Nothing past the line containing "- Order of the" belongs in the output. Copy exactly every line of the data below from the first up to and including it.

————————

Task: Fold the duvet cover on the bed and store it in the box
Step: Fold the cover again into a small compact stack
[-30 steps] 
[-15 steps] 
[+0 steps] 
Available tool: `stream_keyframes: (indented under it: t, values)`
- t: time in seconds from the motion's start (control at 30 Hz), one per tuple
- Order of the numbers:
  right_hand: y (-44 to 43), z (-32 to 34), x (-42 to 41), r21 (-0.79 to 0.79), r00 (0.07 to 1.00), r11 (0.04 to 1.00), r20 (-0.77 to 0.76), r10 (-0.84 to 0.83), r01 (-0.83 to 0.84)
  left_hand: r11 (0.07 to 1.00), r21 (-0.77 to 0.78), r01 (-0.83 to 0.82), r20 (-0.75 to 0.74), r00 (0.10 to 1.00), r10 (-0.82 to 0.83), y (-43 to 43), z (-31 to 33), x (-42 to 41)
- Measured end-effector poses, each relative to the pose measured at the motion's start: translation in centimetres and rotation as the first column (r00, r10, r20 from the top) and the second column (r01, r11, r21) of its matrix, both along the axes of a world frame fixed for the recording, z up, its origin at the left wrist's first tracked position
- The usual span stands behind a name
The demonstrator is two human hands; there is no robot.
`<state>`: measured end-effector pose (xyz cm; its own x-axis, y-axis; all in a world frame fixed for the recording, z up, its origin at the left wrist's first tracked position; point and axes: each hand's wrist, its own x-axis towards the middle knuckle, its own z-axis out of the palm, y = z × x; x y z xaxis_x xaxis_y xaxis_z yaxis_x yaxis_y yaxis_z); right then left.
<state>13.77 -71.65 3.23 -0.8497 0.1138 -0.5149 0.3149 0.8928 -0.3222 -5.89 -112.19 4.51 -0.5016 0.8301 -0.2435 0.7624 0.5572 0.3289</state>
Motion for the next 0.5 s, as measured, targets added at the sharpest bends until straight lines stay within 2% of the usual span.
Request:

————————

*Task result:*
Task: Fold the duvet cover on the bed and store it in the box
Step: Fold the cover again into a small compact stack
[-30 steps] 
[-15 steps] 
[+0 steps] 
Available tool: `stream_keyframes: (indented under it: t, values)`
- t: time in seconds from the motion's start (control at 30 Hz), one per tuple
- Order of the numbers:

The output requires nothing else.